__Material to process__
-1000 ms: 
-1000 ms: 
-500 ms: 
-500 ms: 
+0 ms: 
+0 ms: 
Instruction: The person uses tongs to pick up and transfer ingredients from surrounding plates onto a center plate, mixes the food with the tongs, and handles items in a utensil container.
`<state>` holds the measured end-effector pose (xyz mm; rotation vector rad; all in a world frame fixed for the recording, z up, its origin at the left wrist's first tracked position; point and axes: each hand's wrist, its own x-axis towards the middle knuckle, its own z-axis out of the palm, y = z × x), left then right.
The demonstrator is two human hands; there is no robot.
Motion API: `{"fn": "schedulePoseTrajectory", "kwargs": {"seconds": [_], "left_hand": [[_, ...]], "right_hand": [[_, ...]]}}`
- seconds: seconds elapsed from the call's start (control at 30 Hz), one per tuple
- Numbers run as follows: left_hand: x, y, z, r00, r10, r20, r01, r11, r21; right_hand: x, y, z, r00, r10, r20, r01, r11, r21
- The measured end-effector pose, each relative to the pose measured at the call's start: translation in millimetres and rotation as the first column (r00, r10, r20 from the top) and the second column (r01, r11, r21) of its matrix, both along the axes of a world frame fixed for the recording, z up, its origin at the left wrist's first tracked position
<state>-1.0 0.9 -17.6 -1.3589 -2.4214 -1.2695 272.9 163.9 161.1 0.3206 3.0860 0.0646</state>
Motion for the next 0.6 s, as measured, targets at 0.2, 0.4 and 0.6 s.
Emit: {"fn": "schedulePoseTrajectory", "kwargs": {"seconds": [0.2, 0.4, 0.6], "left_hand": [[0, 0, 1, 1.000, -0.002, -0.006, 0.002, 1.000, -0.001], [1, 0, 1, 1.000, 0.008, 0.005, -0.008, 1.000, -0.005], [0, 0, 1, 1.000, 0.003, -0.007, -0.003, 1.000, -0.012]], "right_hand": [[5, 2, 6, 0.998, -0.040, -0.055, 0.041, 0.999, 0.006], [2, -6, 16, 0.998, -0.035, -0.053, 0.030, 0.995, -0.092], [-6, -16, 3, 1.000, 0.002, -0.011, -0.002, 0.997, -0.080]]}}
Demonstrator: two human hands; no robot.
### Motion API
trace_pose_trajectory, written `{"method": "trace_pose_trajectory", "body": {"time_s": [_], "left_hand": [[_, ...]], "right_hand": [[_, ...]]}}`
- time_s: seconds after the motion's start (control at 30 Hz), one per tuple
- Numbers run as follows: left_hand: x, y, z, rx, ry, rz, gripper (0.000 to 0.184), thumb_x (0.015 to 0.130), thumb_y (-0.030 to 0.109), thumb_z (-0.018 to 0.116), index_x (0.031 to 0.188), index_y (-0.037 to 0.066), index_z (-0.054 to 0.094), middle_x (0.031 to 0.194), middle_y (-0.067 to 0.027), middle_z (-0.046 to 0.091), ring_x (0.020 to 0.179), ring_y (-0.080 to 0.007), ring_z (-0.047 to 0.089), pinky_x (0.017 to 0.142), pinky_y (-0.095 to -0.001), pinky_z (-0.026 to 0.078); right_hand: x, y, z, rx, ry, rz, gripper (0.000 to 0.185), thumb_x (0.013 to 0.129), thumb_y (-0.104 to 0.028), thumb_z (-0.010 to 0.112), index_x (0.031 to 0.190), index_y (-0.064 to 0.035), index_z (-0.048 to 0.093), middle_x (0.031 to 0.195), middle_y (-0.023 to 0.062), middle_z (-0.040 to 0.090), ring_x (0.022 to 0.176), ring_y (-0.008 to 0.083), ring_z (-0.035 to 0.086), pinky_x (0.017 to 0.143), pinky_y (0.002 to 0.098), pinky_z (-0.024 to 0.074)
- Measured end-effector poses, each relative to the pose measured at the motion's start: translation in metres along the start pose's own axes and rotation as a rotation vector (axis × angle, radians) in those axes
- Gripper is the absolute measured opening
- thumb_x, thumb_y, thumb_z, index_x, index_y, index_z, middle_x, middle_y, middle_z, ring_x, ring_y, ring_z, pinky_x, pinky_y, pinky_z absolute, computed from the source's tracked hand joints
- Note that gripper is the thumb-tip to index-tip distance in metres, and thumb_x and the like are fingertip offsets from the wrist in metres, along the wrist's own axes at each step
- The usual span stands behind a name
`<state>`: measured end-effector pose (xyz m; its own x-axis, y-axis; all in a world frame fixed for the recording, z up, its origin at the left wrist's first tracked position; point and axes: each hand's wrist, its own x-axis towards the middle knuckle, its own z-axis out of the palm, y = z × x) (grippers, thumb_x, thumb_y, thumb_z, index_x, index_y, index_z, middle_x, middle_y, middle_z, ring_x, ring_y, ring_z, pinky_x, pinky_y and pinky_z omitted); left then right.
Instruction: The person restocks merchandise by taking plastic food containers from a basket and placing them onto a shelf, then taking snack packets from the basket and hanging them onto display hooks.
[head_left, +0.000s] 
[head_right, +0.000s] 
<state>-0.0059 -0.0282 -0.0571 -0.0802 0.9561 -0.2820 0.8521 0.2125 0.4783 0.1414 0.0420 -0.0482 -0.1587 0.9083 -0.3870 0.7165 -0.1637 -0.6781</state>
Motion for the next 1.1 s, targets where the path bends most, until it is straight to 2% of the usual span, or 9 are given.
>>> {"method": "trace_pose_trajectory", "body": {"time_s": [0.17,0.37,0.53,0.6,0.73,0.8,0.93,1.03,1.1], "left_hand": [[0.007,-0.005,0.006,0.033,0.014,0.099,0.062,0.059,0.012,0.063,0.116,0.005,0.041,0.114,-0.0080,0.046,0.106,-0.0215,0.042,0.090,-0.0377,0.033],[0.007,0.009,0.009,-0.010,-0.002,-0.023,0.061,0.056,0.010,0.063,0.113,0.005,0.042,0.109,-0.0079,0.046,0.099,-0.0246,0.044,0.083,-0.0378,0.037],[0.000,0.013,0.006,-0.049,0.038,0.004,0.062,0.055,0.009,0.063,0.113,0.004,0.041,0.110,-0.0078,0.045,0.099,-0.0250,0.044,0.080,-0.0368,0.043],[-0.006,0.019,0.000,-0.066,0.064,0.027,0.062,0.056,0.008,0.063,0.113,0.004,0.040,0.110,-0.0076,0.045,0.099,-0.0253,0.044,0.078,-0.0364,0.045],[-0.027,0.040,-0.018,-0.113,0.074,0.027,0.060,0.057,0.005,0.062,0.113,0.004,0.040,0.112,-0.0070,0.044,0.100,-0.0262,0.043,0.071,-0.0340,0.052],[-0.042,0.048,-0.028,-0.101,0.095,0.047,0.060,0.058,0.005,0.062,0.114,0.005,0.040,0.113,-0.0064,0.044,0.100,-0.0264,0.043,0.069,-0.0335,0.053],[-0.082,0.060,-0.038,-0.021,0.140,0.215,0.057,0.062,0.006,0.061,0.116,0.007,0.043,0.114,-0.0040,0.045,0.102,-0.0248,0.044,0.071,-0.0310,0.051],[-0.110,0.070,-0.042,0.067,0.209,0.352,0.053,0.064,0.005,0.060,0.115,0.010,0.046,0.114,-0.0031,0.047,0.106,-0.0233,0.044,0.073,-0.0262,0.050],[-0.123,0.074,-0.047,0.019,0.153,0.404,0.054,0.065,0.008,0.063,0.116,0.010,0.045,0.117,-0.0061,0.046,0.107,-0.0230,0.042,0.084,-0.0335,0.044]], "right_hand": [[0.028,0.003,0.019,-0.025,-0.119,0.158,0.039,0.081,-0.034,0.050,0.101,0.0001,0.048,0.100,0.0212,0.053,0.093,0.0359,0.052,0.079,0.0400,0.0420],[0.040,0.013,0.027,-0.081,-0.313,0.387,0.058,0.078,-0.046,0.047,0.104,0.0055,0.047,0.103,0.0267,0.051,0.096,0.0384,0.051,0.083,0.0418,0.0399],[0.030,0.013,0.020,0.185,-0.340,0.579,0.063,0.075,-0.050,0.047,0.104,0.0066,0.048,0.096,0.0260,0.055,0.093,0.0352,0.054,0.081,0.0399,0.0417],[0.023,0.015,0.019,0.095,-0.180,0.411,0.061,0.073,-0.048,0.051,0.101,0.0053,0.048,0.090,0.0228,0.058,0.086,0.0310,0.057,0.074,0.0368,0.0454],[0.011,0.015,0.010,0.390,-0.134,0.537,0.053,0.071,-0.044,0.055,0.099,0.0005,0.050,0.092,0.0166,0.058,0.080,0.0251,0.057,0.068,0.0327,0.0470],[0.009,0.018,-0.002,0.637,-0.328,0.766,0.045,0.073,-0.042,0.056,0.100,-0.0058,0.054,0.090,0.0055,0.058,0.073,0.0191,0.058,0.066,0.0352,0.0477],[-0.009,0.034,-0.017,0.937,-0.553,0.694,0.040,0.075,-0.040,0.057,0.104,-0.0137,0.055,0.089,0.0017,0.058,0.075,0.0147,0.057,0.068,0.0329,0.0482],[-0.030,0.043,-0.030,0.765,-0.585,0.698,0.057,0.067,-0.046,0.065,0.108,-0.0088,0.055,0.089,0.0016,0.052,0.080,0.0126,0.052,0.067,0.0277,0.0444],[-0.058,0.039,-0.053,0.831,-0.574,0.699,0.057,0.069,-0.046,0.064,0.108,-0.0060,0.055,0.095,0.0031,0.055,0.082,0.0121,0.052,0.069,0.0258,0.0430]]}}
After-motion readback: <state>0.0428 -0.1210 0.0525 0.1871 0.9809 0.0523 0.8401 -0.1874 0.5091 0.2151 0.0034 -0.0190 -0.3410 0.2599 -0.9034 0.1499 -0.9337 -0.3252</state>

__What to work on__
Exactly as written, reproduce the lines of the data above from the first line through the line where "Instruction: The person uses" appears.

__Exercise answer__
-1000 ms: 
-1000 ms: 
-500 ms: 
-500 ms: 
+0 ms: 
+0 ms: 
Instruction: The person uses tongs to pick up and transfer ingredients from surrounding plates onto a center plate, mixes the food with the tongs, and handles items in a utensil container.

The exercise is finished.